Sunday, April 29, 2012

yet another embriology of money

if you’ve ever wondered, as so many of us are wont to do, why it is that the Conus Textile shell pattern:


follows the cellular automaton Rule 30:



then look no further! the dynamics of financial crises has got your back. both are prize-winning examples of the complex properties that emerge out of simple
interactions among a large number of things neighbouring each other.

as mentioned in another post, you can prove mathematically without much of a fuss that in a system where everybody imitates everyone else, everyone will converge to a single behaviour. if desire is what is being imitated, money is the behaviour towards which everyone converges. the striking feature of this convergence, of course, is that it relies on no planning and no intentionality - it is merely a formal property of the behaviour of mimetic agents.

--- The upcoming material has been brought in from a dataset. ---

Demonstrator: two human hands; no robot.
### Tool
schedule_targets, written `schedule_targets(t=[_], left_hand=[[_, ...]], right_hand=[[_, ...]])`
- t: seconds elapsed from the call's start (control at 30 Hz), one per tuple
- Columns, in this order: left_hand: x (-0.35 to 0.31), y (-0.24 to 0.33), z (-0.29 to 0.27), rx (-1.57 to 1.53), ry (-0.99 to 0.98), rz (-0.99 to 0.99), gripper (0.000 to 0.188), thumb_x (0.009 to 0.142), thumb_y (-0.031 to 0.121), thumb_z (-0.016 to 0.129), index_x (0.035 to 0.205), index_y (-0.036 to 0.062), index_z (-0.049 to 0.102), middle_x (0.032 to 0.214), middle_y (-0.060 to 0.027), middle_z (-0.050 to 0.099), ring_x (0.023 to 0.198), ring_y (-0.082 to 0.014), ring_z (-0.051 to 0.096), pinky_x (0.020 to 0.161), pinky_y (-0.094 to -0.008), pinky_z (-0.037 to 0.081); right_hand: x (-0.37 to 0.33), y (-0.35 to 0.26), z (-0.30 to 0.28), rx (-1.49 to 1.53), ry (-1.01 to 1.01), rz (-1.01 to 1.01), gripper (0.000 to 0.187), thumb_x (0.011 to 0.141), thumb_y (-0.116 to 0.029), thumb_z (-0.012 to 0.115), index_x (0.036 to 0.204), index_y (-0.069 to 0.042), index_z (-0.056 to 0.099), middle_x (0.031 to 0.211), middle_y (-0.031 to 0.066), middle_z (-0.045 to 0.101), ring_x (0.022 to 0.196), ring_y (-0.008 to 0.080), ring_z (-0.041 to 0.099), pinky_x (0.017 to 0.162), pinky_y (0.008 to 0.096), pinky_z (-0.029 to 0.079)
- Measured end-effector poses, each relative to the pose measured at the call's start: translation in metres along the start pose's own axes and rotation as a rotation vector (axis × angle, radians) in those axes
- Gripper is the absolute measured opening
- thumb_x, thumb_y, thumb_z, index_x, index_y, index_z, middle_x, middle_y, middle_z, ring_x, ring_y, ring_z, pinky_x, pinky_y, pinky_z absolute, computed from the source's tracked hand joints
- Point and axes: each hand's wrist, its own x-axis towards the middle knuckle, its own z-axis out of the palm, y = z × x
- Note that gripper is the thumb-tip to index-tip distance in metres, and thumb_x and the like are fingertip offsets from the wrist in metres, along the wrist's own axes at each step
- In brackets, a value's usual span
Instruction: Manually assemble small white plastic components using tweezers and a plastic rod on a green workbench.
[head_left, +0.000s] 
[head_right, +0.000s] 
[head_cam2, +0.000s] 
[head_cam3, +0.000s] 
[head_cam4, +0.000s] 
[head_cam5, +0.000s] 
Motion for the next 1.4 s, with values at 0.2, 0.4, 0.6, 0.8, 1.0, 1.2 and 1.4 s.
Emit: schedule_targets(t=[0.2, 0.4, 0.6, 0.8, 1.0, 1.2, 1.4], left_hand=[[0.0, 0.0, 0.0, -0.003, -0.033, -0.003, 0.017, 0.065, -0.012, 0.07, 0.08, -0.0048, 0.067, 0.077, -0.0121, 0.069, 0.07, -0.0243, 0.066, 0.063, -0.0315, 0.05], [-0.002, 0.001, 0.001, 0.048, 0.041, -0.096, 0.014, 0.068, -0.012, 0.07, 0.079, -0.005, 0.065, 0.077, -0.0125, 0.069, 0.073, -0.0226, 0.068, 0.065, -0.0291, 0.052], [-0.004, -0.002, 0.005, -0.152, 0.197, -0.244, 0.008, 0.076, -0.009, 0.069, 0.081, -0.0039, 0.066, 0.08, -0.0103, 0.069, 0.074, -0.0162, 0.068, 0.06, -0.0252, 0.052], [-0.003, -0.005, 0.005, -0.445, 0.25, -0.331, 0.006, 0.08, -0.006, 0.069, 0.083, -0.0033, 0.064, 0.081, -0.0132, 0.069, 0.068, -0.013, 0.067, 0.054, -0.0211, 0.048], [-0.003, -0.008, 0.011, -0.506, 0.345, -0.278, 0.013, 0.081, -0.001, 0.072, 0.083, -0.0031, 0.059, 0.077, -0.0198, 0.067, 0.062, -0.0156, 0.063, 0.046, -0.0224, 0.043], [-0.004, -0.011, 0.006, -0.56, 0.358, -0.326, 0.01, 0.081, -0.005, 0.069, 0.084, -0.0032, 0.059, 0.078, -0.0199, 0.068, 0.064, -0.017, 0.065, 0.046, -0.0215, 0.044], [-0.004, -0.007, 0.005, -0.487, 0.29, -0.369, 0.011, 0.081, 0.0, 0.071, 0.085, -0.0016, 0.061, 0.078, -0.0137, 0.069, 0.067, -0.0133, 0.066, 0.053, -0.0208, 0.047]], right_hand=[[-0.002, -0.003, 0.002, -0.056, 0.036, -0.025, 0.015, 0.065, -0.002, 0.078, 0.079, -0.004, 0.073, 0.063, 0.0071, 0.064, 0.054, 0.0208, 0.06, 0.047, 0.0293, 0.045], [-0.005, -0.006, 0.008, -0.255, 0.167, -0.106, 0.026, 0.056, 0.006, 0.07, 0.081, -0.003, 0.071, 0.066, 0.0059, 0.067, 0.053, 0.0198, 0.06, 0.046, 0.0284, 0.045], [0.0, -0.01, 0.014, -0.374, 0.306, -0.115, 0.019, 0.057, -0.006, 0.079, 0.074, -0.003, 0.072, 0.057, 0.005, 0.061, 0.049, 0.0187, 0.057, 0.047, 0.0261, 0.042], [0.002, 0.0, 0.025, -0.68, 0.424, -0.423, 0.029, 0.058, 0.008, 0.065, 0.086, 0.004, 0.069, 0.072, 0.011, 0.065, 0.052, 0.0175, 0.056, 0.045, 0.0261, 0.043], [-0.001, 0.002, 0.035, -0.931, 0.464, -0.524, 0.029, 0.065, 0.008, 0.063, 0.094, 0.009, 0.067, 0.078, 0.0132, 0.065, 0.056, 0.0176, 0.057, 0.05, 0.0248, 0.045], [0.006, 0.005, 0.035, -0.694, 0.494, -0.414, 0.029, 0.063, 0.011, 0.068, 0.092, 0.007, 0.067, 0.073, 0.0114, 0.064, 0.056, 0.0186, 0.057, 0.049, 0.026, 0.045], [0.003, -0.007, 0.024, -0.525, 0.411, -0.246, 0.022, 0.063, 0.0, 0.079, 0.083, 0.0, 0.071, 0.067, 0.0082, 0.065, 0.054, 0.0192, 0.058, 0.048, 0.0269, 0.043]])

this is also (i had it confirmed with canadian authorities) what’s responsible for the supposedly endless variety in snowflakes. even though a pre-printed general snowflake plan is blatantly nowhere to be seen, the interaction between each water molecule according to the well-established rules of mineralogy allows for the emergence of a limitless number of possible complex geometrical combinations.

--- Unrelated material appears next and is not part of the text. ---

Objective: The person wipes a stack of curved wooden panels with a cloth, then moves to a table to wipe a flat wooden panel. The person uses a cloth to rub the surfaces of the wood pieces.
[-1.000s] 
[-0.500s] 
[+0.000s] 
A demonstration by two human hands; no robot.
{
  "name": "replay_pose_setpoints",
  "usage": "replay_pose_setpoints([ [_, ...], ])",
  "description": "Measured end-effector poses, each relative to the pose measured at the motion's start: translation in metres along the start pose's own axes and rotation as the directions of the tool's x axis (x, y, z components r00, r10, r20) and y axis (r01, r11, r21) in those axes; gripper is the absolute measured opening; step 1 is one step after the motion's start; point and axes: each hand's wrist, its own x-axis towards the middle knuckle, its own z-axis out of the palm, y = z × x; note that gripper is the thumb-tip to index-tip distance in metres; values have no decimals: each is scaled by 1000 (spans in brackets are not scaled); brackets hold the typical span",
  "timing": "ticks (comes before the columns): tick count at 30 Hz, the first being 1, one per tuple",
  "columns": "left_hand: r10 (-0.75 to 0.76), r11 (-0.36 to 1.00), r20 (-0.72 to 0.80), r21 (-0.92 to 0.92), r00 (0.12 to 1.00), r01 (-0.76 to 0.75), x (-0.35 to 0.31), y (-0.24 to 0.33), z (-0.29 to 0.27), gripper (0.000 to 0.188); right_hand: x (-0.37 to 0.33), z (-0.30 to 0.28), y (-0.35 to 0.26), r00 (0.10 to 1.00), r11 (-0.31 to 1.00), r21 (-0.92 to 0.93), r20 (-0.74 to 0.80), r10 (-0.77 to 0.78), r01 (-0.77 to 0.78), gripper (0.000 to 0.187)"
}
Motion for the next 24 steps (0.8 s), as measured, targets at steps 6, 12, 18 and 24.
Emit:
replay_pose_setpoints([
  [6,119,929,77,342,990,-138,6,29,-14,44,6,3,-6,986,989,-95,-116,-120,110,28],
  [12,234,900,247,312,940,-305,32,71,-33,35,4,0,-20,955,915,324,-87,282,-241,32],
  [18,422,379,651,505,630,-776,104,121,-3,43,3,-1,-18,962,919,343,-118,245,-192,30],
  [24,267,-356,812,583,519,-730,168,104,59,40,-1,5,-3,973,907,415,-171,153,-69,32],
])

in ‘the greatest show on earth’, richard dawkins provides a welcome look of respectability to the cellular automata business by arguing that the extraordinary complexity of the patterns governing the operation of organisms is also brought about by the low-level, local rules of engagement between individual cells - and not by any sort of general top-to-bottom plan. fascinatingly, this can actually be easily observed in the early stages of embryological development - the very moment where things take the daring leap from single cell to pluricellular crazysauce.

besides laying claim to the smooth(ish) functioning of the capitalist economy, then, cellular automata are also responsible for the possibility of complex life and evidence of the absence of a general plan for the universe. not many of other areas of science can claim that, i don’t think.

as far as emerging properties go, however, money is a bit lacking in charm. it FEELS a little less arbitrary than the proverbial sign, there's none of the funky recursivity of language to it. i suppose it IS pretty astounding as a means of coordinating productive behaviour in a maddening scale... but i mean, will you just look at that sexy mollusc! rule 30 seems to generate several repeating but distinctive patterns, and not simply a homogenization of the entire field of possible patterns through convergence towards a single self-instituted kind-of-boring imaginary thing. if there was some way to extend the automata notion to every human institution, language most of all, things might start to get a bit more engaging.

this automata scene is in cahoots with the field of mathematics known as complexity theory, an unholy union that spawned the notion of ‘emergent property’. now a lot of things can be said of complexity theory, but that it isn’t FUN isn’t one of them. it is to the credit of complexity theory, besides, to reaffirm orthodox economics’ long-held belief that if you can differentiate twice, you’ll never want for knowledge of the world. it deals very well with time, and isn’t prone to chill out in the usual comfort zone of synchronous or comparative statical analysis. and finally, it’s common knowledge that if you have never been personally elated by a long and intimate examination of the bifurcation diagram,

you haven’t lived.

in biology, niche theory shows that one of the keys to figuring out (biological*) life is not only in the vast and amazingly convoluted self-sustaining patterns that make organisms, but in the higher level patterns formed in the relationship between organisms themselves! consider only that the same ecological niche can be occupied by a flying squirrel and by a flying lizard. that is, animals from completely diverse evolutionary trees can evolve similar attributes that make them apt for one particular function. THAT IS, the form of the organism is in direct relation to whatever is going on in his ecosystem - THAT IS, to whatever is going on with all of it’s other neighbouring organisms. the very notion of an environment, on top of that, makes it almost as if the higher-level ecological interactions demand certain attributes to be evolved to fill certain gaps - in better words, it’s almost as if there’s a co-determination between the several orders of complex emergent patterns.

in its fanciest moments, if it doesn’t check itself, the analytical mind dreams that there’s a way to draw out the simple base rules backwards from observation of emerged behaviour. it dreams of pulling INvolving properties out of established patterns, and of a great chain of orders and orders of pattern complexity, one above the other, ad nauseam, with no beginning or end in sight (this would have the added benefit of reeaaally pissing off all of reductionist physics, which has been going on since - unless i have no idea what i’m talking about - the early hindus). it dreams of the outstanding computing power of the universe, that all the patterns are in the observing mind, and none in the phenomena themselves - and that the minds of men have been cured of their addiction to causality. it dreams the very funky places where complexity might reside, and of life's patient zero in molecular biology.

it dreams, basically, of a field of science dedicated simply to the study of patterns in general. short of being a victorian-futurist mercenary crimefighter, or of having the sex life of Conus Textile, i can imagine few things cooler than a phd in Pattern Sciences.


*the key to figuring out personal life, of course, belongs to the different field of specular escapology.